If AMLO fails to win a congressional majority, his fiscal power will be limited. And not all observers doubt the candidate’s respect for institutions like the central bank.
“(AMLO) has shown respect for Mexico’s institutions; he subscribes to central bank independence and supports NAFTA,” according to Christopher Teschmacher, multi-asset fund manager at LGIM. “In general, we believe AMLO has made a transition from a redistributive to a staunchly middle-class candidate.”
In any case, major economic reforms would have to be preceded by congressional votes or referendums, meaning that investors likely will have time to evaluate their options before the grounds shifts underneath them.

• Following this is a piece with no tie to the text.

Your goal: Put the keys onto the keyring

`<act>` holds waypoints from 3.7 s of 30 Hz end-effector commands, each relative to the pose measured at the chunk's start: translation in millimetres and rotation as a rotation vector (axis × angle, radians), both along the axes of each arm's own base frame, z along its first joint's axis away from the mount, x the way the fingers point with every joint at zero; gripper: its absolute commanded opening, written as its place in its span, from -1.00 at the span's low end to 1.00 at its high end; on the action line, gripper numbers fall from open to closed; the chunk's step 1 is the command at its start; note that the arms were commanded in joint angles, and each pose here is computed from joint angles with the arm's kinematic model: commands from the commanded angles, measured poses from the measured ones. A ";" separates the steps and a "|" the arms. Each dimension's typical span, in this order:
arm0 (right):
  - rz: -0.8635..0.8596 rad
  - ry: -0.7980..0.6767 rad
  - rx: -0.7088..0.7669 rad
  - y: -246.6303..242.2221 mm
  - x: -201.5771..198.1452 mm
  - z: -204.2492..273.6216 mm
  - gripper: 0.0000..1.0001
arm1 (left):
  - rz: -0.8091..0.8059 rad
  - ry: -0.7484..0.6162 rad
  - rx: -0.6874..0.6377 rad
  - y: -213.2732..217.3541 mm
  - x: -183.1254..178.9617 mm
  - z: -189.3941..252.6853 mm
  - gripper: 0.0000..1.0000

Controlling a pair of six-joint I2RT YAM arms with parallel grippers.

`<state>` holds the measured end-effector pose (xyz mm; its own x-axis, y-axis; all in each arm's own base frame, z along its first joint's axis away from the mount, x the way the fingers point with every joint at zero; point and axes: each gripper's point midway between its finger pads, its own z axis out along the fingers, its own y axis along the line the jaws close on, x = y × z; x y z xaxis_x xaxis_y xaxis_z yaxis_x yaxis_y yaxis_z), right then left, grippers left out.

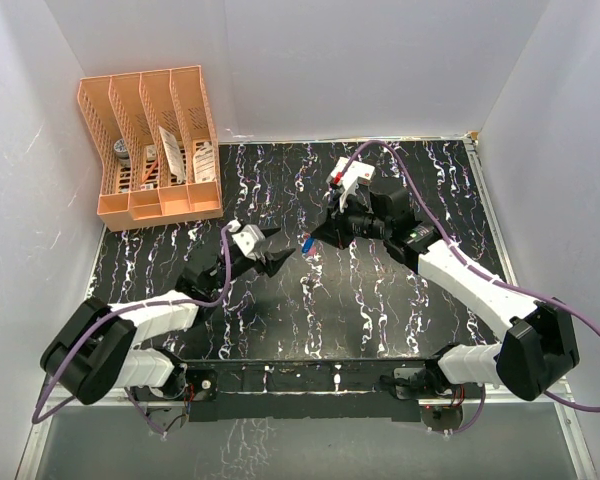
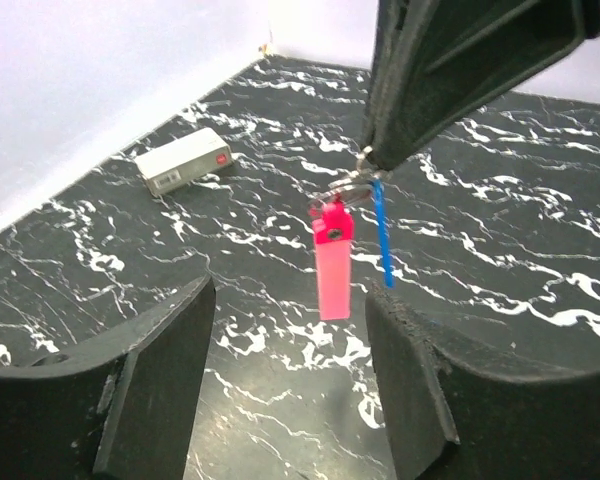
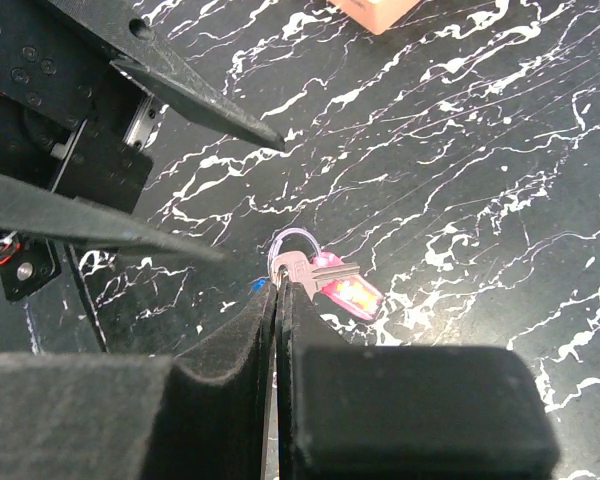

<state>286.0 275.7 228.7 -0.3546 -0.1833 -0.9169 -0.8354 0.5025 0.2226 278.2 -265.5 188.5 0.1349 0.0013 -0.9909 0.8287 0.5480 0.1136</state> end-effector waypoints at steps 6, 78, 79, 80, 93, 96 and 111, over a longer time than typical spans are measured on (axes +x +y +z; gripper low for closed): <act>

For NAFTA, Exotix Capital’s Elias expects “a belligerent AMLO that would not hesitate to take a hard stance and could possibly derail the advances” of the current administration’s delegation.
We could potentially see the negotiation process starting from scratch, he said, as AMLO’s natural tendency “will be to try to use NAFTA as a way to gain credibility with his base by ‘not letting the gringos get the best of us,’” and by taking a hard position on areas like agriculture and manufacturing. He has also shown willingness to walk away from the talks if he feels Trump goes too far.

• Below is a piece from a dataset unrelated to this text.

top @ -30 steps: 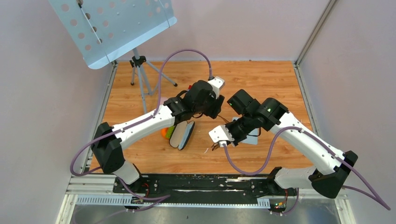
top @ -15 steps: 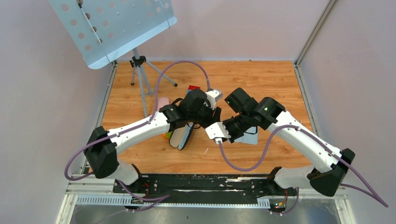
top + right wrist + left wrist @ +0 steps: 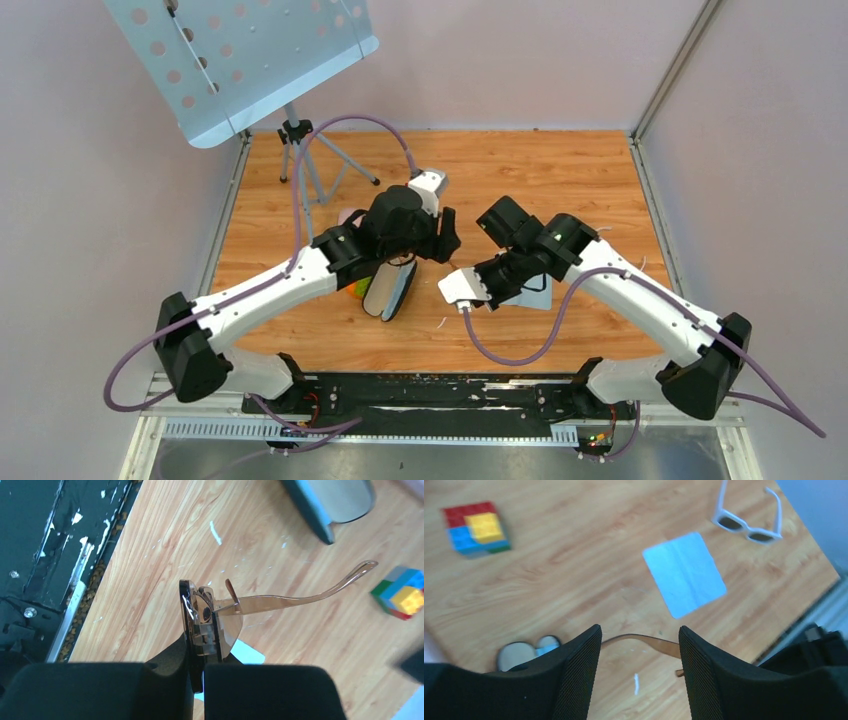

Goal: Organize the sunglasses
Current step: Fold the sunglasses at the center of the board.

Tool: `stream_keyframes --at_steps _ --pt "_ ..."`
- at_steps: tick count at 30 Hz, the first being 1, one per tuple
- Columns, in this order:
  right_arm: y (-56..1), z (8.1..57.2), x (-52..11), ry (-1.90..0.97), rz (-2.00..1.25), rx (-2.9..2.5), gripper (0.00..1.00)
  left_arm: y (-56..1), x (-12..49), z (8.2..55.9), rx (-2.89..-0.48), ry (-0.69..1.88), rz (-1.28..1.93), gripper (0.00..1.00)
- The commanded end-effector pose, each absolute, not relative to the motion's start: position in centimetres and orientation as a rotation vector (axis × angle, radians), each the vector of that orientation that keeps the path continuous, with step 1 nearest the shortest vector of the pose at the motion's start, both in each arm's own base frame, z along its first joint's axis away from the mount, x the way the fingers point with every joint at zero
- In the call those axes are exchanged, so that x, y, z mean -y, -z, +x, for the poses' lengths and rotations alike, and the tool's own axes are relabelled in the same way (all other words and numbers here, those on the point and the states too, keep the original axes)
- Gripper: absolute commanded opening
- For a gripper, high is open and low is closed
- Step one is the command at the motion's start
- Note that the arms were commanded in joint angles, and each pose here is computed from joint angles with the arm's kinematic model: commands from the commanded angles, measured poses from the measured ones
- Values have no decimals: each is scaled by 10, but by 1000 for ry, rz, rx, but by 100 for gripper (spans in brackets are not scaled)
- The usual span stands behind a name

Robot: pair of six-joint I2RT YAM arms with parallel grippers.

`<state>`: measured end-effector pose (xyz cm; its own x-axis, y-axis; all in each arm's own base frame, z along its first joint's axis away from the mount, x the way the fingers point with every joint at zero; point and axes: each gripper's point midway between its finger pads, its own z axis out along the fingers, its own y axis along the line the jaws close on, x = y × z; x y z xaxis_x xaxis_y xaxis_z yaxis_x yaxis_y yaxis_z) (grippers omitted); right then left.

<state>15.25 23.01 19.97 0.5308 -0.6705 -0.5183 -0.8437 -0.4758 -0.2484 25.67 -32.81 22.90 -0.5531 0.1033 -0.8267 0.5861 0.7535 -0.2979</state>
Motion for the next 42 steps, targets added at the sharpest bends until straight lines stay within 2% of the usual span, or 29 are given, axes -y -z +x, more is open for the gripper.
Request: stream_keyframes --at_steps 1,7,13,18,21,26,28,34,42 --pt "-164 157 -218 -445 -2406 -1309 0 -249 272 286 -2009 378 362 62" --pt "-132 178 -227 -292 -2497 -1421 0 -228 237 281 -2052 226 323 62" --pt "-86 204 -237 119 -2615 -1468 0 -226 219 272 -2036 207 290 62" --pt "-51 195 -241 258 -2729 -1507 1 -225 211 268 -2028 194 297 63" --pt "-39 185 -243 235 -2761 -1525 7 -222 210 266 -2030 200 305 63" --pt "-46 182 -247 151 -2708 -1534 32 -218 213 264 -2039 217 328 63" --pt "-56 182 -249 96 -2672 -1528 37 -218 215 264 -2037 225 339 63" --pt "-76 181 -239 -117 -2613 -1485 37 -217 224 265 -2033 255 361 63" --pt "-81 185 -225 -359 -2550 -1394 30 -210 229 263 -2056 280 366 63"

AMLO has previously been critical of NAFTA, and his popularity among farmers and the working class was further boosted thanks to his confrontational attitude toward President Trump.
But more pressing than Trump’s threats is Mexico’s staggering crime rate. May was the deadliest month in Mexico since the government first published homicide data 20 years ago.
According to the national registry, 2,890 people were killed in one month — roughly 93 victims per day, or four per hour. Since January, the figure is 13,298: a 21 percent increase on the same period last year.
Deadly crime in Mexico has steadily worsened over the last several years of Mexico’s war on its drug cartels, which began with the administration of former president Felipe Calderon in 2006.
More than 120 politicians running for local office have been murdered since campaigning began in September, most commonly due to their unwillingness to comply with the powerful cartels.
Mexicans see their government as having consistently failed to protect them. AMLO, while pledging to combat corruption and crime, has yet to offer a detailed agenda to address the violence besides a program of amnesty, which critics say will be completely ineffective.
The country of 128 million is looking at seismic changes ahead. At best, Mexico could see big improvements on corruption and poverty; at worst, it could see intensified crime, economic turbulence, and even rockier relations with its neighbor to the north.